# WHAT NEEDS TO BE DONE
Reproduce only the top of the records, down to and including the line containing "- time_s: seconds".

# DATASET EXCERPTS
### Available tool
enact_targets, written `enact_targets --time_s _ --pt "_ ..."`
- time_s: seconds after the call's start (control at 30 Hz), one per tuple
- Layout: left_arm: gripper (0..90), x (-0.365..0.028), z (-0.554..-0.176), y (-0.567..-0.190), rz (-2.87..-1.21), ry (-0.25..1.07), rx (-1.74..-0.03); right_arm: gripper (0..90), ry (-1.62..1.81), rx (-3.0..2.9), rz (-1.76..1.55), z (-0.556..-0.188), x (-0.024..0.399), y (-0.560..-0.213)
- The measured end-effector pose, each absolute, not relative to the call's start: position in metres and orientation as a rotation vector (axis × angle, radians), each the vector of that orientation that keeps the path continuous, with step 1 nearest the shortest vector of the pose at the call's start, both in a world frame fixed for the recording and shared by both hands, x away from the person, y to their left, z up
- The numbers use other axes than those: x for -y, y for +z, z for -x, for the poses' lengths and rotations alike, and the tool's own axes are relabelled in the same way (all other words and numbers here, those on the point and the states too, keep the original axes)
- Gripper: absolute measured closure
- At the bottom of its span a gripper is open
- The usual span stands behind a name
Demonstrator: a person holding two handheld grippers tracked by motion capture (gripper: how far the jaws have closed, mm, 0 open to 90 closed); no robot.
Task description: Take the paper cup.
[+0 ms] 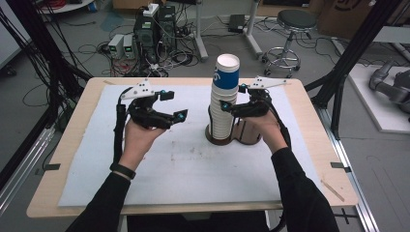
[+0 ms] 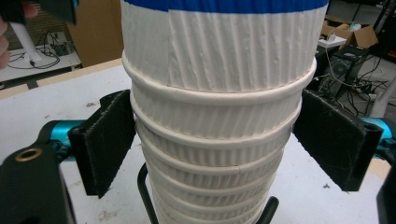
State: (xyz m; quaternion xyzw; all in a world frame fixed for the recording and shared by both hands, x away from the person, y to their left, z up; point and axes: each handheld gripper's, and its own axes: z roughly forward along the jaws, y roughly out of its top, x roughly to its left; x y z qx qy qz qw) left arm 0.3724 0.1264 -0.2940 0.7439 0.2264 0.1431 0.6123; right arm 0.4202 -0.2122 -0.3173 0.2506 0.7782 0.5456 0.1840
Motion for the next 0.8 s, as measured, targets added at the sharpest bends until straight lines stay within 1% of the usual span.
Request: enact_targets --time_s 0.1,0.33,0.57,0.63,0.67,0.73,0.8 --pt "13.3 -0.12 -0.377 -0.286 -1.711 0.33 -0.516 13.9 1.537 -2.192 -0.704 -0.42 0.212 -0.317" --pt "13.3 -0.09 -0.397 -0.252 -1.707 0.327 -0.478 14.0 1.537 -2.193 -0.706 -0.419 0.212 -0.317" --pt "13.6 -0.069 -0.413 -0.234 -1.694 0.3 -0.475 14.0 1.53 -2.191 -0.7 -0.419 0.213 -0.317" --pt "16.4 -0.062 -0.418 -0.229 -1.681 0.284 -0.481 14.0 1.53 -2.192 -0.7 -0.419 0.213 -0.316" --pt "16.4 -0.058 -0.42 -0.227 -1.68 0.274 -0.483 14.0 1.53 -2.192 -0.7 -0.419 0.213 -0.316" --pt "21.4 -0.051 -0.424 -0.222 -1.672 0.272 -0.479 14.0 1.527 -2.194 -0.696 -0.419 0.214 -0.316" --pt "21.4 -0.044 -0.428 -0.22 -1.666 0.258 -0.477 14.0 1.529 -2.194 -0.697 -0.419 0.214 -0.316"
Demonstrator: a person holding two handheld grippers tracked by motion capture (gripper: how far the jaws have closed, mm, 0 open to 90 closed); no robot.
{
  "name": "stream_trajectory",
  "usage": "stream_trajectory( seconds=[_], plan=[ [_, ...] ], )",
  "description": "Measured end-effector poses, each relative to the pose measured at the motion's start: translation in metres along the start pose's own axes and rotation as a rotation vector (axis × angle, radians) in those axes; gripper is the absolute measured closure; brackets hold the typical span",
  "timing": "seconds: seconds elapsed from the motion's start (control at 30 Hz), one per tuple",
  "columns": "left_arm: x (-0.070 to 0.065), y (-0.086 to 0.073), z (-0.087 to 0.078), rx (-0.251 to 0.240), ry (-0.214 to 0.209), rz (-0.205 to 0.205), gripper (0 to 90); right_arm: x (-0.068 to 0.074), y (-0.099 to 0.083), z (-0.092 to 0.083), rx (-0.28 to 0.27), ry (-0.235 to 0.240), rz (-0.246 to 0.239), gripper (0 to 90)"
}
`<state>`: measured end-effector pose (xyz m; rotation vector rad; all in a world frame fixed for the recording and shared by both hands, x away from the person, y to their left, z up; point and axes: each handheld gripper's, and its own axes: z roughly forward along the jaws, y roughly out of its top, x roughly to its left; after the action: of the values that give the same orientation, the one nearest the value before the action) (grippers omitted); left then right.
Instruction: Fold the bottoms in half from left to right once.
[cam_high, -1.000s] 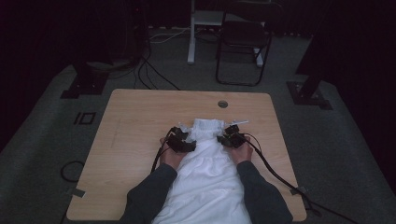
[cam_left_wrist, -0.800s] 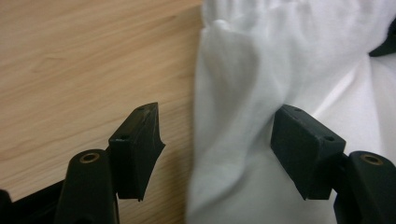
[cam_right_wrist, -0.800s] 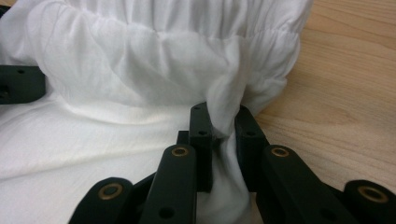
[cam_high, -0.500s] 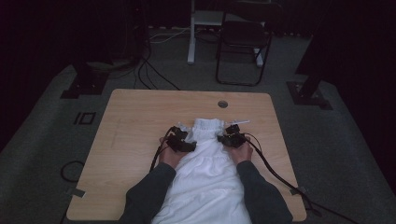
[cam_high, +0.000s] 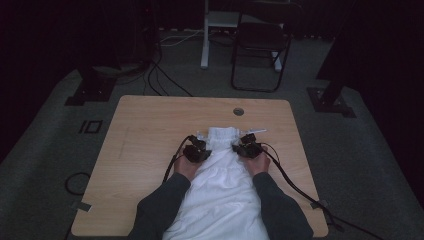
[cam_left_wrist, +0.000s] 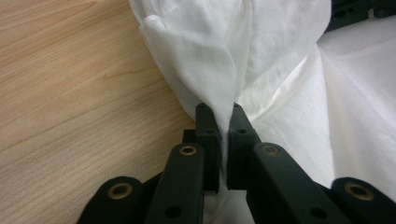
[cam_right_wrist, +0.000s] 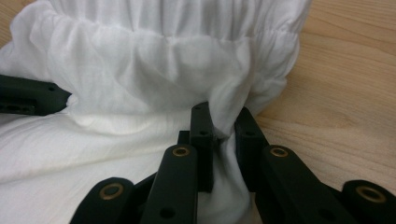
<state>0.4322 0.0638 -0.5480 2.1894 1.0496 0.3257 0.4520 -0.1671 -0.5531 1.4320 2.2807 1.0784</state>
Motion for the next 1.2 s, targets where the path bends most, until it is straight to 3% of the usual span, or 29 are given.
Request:
stream_trajectory(
  seconds=[0.13, 0.17, 0.3, 0.43, 0.5, 0.6, 0.63, 0.73, 0.77, 0.83, 1.03, 1.2],
  plan=[
    [0.001, 0.001, 0.0, 0.005, 0.006, -0.021, 86.0, 0.0, -0.001, 0.0, -0.004, 0.002, -0.001, 81.6],
    [0.002, 0.002, 0.0, 0.004, 0.003, -0.035, 80.5, 0.0, -0.001, 0.0, -0.003, 0.001, -0.001, 81.6],
    [0.006, 0.004, 0.001, -0.001, -0.048, -0.064, 43.9, 0.0, -0.001, 0.0, -0.002, 0.0, -0.003, 81.6],
    [0.005, 0.003, 0.004, -0.027, -0.096, -0.093, 33.5, 0.0, -0.001, 0.0, -0.002, 0.0, -0.003, 81.6],
    [0.003, 0.003, 0.005, -0.026, -0.103, -0.081, 32.2, 0.0, -0.001, 0.0, -0.002, 0.002, -0.004, 81.6],
    [0.001, 0.004, 0.005, -0.016, -0.08, -0.058, 34.9, 0.0, -0.001, 0.0, -0.001, 0.003, -0.005, 81.6],
    [0.0, 0.004, 0.004, -0.007, -0.065, -0.046, 41.0, 0.0, -0.001, 0.0, -0.001, 0.002, -0.005, 81.6],
    [0.001, 0.005, 0.003, 0.016, -0.088, -0.033, 69.0, 0.0, 0.0, -0.001, 0.006, 0.001, -0.007, 81.8],
    [0.002, 0.006, 0.002, 0.031, -0.103, -0.031, 73.6, 0.0, 0.001, -0.001, 0.007, 0.003, -0.012, 82.1],
    [0.004, 0.008, 0.0, 0.032, -0.081, -0.016, 82.0, 0.0, 0.001, -0.002, 0.003, 0.002, -0.028, 82.7],
    [0.02, 0.017, -0.015, -0.031, -0.072, -0.061, 84.9, -0.005, 0.011, -0.014, -0.055, 0.05, -0.025, 82.9],
    [0.022, 0.025, -0.022, -0.043, -0.063, -0.042, 85.0, -0.005, 0.018, -0.018, -0.075, 0.063, -0.025, 83.0]
  ],
)
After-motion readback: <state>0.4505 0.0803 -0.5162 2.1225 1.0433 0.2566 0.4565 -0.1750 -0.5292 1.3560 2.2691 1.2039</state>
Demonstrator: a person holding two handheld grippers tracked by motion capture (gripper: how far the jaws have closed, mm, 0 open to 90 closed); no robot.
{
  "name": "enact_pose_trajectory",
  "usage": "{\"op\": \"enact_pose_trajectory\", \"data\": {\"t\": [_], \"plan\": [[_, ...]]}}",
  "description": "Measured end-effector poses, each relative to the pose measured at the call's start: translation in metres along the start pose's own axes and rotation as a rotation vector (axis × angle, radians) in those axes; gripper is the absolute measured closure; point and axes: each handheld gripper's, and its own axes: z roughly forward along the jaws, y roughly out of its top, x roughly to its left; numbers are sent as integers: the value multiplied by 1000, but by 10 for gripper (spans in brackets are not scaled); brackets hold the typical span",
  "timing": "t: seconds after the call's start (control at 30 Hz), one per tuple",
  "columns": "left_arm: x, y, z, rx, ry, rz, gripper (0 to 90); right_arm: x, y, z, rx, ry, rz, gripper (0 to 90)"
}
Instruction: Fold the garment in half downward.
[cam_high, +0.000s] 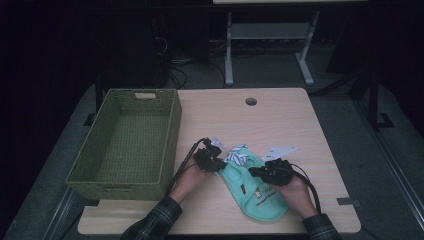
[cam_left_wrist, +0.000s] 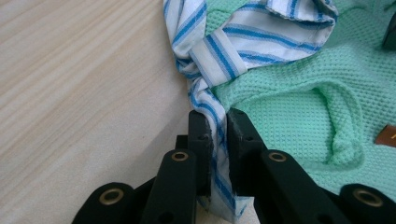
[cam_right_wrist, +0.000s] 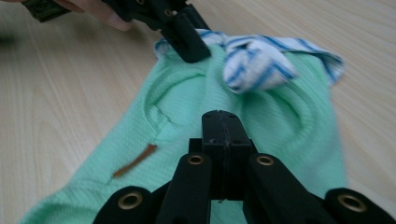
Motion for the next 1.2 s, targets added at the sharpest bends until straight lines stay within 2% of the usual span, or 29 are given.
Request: {"op": "enact_pose_trajectory", "data": {"t": [0.1, 0.23, 0.33, 0.53, 0.67, 0.8, 0.87, 1.0, 1.07, 1.2], "plan": [[0, 0, -2, -24, 3, -22, 815, 1, 1, 12, 40, -13, -19, 897], [3, 2, -14, -66, 4, -22, 818, 0, -1, 22, 78, -28, -29, 897], [2, 4, -22, -104, -4, -31, 820, -1, -1, 26, 84, -30, -27, 897], [-6, 12, -38, -175, -27, 0, 822, -2, 0, 28, 77, -31, -21, 897], [-12, 15, -42, -191, -22, 27, 822, -1, 0, 28, 79, -37, -22, 896], [-11, 15, -44, -201, -5, 25, 822, -4, 0, 18, 57, -23, -3, 893], [-10, 15, -47, -209, 7, 16, 822, -3, -1, 9, 44, -33, -4, 894], [-5, 13, -53, -213, 68, -11, 822, -4, -11, -5, 54, -51, -3, 894], [-2, 13, -55, -227, 84, -36, 822, -4, -15, -11, 59, -63, 2, 894], [1, 12, -61, -236, 109, -41, 822, -2, -21, -20, 57, -67, 2, 894]]}}
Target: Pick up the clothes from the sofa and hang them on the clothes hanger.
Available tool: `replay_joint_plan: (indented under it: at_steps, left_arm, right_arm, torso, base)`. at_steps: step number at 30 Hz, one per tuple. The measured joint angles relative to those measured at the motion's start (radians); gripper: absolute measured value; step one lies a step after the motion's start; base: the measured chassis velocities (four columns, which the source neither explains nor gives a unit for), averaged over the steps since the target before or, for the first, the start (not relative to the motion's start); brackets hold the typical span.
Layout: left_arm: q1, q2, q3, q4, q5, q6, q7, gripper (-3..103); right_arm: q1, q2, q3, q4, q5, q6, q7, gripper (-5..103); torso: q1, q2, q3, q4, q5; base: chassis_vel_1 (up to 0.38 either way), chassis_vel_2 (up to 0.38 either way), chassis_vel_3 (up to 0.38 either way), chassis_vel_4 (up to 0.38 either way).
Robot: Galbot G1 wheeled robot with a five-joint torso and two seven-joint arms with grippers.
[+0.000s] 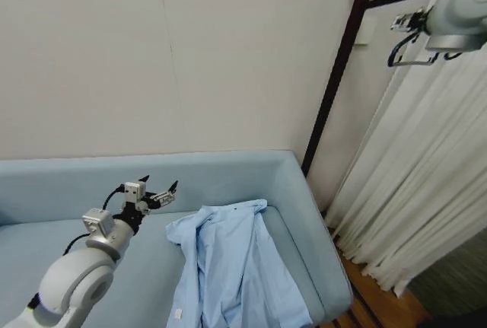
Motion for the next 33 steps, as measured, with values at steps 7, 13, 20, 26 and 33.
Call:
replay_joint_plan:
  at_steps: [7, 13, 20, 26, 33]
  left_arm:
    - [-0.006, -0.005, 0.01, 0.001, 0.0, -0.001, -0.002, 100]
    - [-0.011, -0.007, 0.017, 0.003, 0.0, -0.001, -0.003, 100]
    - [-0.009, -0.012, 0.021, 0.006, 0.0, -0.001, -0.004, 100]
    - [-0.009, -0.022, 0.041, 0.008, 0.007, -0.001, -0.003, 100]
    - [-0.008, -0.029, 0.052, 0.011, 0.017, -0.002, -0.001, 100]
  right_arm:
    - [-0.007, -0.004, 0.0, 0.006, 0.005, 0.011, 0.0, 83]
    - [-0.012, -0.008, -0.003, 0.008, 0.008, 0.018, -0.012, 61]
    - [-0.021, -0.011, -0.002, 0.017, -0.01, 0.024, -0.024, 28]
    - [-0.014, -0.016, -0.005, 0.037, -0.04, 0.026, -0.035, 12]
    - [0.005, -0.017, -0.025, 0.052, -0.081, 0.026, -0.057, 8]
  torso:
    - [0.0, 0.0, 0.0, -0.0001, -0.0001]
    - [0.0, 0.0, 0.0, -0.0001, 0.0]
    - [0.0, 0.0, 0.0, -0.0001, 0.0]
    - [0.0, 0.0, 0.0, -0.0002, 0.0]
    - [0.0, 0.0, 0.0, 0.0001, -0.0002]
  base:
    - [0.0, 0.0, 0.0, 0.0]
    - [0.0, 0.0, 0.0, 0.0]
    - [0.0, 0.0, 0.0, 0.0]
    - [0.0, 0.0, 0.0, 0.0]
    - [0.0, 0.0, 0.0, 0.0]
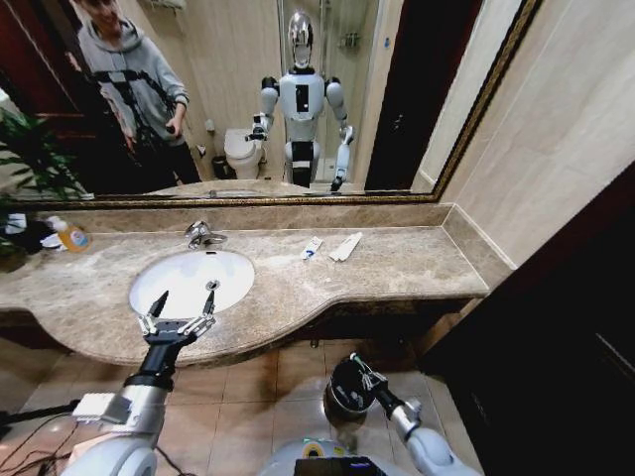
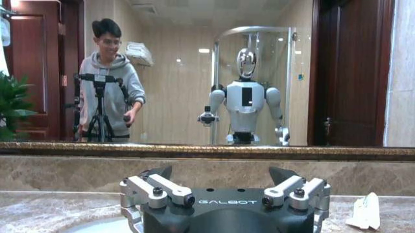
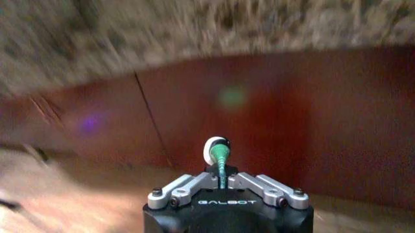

# RESPONSE BELOW
### Available tool
enact_targets, written `enact_targets --time_s _ --pt "_ ..."`
- time_s: seconds after the call's start (control at 30 Hz), one per tuple

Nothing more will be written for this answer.